The Evolution of a Back Yard Pool


                                                                                                                                               
When our children were younger we were fortunate enough to live next door to wonderful people who loved them. They had a swimming pool and our kids had standing invitations to swim. Our children became very strong swimmers and we all enjoyed their pool. I am sure that I appreciated that wonderful circumstance. I am also sure that I did not appreciate it enough. You see, all the cleaning and maintaining of that pool went unnoticed by our whole family. By the time we engaged with it all we saw was a sparkling blue watery playground.

Switch forward a few years and we moved from that home and those neighbors. It was 1993 and we needed a larger home because we were all getting larger. So we moved into a very nice home in a nice neighborhood on a golf course with a swimming pool. Life raced along and career, school, church, sports and a busy life consumed us all.

Along the way that swimming pool became my nemesis. I seemed to need to constantly clean the miserable thing. I spent hours upon hours brushing it down, removing leaves, vacuuming, shocking it, pouring $1,000’s in chemicals into it and it would still be green and murky looking. Changing pumps, filters and of course liners helped. I seemed to get more proficient in the process and on occasion it would look sparkling, cool and inviting.

I admit getting into it and floating around on an inflated apparatus was a very nice source of relaxation. We all sported some pretty impressive tans in the summer. That is, when the weather permitted. I recall many times when my kids were in high school and later, college they would plan to have friends over to get into the pool and voila our semi tropical location here in Florida would produce the afternoon thunderstorm and cancel all plans. During prolonged hot weather periods the water in the pool felt like lukewarm bath water.

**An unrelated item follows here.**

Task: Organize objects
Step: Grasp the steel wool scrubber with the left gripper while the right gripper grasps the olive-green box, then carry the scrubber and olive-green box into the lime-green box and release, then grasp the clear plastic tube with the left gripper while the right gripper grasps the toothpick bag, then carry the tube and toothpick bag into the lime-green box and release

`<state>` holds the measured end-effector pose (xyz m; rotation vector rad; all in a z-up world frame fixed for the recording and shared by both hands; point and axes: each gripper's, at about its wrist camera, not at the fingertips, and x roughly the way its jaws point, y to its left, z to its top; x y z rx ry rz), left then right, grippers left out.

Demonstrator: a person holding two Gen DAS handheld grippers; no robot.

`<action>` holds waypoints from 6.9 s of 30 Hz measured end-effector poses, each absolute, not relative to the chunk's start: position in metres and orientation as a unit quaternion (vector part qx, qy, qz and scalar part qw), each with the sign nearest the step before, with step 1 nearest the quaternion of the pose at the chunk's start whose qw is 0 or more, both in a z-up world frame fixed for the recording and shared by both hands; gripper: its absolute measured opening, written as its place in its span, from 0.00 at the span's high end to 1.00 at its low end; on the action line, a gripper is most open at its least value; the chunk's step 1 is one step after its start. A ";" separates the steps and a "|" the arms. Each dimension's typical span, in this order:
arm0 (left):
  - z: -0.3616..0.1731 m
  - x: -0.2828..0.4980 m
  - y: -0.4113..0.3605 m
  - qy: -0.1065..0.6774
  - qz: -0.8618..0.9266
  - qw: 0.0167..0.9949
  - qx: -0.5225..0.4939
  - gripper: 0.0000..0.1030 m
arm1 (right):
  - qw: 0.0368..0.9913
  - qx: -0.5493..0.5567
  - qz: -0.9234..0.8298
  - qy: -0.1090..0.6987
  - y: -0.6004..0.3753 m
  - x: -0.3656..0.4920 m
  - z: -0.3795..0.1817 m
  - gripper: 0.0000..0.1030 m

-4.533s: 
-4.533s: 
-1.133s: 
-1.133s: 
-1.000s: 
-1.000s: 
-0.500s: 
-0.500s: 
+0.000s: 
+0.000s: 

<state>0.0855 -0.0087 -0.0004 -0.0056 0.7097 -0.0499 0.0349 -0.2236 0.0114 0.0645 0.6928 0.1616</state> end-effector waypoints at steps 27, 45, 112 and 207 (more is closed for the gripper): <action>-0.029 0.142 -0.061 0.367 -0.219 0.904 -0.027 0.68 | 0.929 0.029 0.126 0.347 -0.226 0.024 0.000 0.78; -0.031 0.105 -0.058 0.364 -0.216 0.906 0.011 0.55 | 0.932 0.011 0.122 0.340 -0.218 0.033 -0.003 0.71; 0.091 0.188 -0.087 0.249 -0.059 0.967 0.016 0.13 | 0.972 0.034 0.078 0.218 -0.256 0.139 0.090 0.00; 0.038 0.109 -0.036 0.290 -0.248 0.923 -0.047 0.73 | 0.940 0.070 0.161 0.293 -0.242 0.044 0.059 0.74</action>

Then there is the capital investment side of it. After I became a real estate broker, later in life, I learned that a pool is a neutral asset. There are as many people who would hate a pool as there are who would love a pool when it came time to market your property. On top of that is the liability associated with owning a pool. I have a fence around my property. However I added a $2,000 kiddy fence put there by an acquaintance in the fence business who gave me a “deal” on it.

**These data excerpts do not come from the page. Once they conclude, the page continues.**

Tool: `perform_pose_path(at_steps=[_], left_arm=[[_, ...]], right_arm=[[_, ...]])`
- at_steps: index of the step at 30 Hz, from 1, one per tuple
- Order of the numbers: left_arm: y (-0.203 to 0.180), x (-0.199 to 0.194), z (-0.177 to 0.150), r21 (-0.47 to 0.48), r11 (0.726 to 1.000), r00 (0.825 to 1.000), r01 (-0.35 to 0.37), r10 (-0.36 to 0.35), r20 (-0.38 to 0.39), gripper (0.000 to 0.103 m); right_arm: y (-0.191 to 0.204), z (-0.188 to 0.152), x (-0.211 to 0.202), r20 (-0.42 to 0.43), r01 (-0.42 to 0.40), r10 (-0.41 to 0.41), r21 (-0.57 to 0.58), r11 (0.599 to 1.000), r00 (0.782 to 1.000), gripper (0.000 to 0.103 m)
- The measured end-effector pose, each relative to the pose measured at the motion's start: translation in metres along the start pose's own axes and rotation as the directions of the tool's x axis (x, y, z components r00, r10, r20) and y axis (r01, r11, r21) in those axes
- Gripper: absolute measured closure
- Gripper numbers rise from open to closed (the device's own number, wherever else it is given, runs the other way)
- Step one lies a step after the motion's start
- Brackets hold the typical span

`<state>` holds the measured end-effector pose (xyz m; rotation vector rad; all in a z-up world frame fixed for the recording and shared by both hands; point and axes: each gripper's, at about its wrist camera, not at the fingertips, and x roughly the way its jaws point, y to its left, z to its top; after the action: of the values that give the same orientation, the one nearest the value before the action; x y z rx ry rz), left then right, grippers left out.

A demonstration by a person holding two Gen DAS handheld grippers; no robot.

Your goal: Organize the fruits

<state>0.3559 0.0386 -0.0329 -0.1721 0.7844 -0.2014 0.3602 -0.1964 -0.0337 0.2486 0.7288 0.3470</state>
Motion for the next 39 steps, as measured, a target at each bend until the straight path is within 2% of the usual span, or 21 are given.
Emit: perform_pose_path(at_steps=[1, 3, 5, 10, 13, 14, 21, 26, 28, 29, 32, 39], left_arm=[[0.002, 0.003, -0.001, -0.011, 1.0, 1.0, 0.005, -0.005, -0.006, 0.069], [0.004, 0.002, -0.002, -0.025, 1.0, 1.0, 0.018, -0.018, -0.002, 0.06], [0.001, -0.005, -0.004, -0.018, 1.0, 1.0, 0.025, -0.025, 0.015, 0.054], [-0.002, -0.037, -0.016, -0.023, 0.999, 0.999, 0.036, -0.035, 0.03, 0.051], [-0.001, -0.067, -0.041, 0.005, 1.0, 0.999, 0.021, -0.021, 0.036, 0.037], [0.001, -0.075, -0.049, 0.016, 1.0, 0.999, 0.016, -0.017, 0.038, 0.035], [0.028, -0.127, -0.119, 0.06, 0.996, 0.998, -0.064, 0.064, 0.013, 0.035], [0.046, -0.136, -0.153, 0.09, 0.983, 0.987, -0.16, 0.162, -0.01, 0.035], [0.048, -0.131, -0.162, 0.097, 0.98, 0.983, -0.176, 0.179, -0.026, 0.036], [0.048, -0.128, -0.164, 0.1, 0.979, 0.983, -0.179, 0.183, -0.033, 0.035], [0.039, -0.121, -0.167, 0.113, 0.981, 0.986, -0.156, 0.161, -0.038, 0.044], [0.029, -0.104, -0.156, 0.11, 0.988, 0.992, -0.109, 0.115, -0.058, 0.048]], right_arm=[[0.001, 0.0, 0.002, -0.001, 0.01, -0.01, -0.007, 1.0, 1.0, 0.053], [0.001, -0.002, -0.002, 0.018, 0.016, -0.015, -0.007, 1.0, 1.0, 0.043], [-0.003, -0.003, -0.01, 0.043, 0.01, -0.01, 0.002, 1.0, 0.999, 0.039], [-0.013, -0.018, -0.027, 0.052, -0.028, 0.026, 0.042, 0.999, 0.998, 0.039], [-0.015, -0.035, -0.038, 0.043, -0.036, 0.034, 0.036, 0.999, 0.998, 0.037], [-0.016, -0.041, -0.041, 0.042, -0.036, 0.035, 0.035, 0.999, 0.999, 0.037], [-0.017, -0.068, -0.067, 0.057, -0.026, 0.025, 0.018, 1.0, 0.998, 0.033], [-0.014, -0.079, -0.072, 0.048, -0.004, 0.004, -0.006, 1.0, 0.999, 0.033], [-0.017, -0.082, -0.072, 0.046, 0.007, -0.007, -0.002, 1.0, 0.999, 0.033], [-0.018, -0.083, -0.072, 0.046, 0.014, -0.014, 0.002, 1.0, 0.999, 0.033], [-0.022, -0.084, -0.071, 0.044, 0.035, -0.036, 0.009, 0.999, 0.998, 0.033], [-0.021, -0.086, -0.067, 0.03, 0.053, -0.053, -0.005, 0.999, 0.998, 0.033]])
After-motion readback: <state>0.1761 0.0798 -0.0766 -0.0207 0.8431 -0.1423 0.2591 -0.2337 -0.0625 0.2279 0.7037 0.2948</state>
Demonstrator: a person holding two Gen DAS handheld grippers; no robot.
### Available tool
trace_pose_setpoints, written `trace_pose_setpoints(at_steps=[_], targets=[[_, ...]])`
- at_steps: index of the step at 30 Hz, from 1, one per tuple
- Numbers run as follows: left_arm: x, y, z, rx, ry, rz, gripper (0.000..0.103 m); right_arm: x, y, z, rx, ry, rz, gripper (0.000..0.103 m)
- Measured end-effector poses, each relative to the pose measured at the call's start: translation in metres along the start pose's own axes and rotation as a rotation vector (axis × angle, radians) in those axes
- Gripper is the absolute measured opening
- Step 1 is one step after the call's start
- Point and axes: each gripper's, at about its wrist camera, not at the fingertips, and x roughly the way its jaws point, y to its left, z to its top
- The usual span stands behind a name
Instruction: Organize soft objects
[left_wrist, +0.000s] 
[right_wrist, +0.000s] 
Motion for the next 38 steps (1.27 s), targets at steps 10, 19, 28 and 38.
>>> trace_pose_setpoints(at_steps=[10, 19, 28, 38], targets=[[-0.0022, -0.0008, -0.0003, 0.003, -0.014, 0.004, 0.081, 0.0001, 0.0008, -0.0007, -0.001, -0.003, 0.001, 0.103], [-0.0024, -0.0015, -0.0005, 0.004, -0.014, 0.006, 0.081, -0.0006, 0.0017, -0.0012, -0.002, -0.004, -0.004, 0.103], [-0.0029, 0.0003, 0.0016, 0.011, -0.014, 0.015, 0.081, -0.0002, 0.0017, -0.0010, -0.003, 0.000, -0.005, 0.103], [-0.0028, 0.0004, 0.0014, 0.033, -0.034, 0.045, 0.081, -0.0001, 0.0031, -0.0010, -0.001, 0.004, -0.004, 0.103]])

Along the way a beloved pet, Maggie, drowned in it. I still have nightmares about pulling her out of it. That was almost 10 years ago in 2010. Also there is the financial shock of having to replace liners at $5,000 a clip.

The liners seem to have a life span of 10 years. I replaced one in 1996 at that cost. Of course we were pretty engaged in getting into it at that point in time. Then in 2006 with our three children pretty much moved out, married with children, etc. I decided that the thing I wanted most of all was to fill it in. I had the man with his back hoe on the road practically when my wife sat me down and showed me videos of our last July Fourth holiday. Of course that occurred around our pool. Watching our little grandchildren splashing around in the pool was more than I could resist. I not only replaced the liner but built a much nicer, concrete deck around it and added some other amenities at a cost of $10k plus.

Well, we took a great vacation to the Smokeys back in August. When we got back I noticed that the pool was down about a foot. We were in the midst of one of the worst heat wave droughts in 50 years so I felt perhaps it was just intense evaporation. So I put in the hose and got it back up only to find it down another foot in a couple of days. I did not even bother to look for the leak. Liner is now 13 years old so it is beyond its life span.

It is impossible to find someone to do any kind of work around your house.  So I spent almost 6 weeks and finally got two disparate bids. As I put out the word my wife and daughters were distraught. My grandchildren became militant. However, no one swam in the pool at all this past summer. It was time and it became a done deal.


Now that it is done,  I experience some unexpected pangs of emotion. At the same time I cannot prevent myself  from smiling and occasionally breaking out in glee. Yet, also I find myself with a little sadness and nostalgia. My ownership of this pool now spans more than 25 years. I assess that passage of time. My three children have graduated, married and given me grandchildren. I retired from a 30 year career and started a second career. Filling in the pool sort of becomes a simile for the passage of that time. As the albatross hung around the neck of the ancient mariner in the Coleridge poem the pool has hung around mine. I wonder if the mariner ever got rid of his albatross? I surely have mine and in due time when the summer sun beats down and I am swimming in my daughter’s pool I will never have any regrets for cutting that bird loose.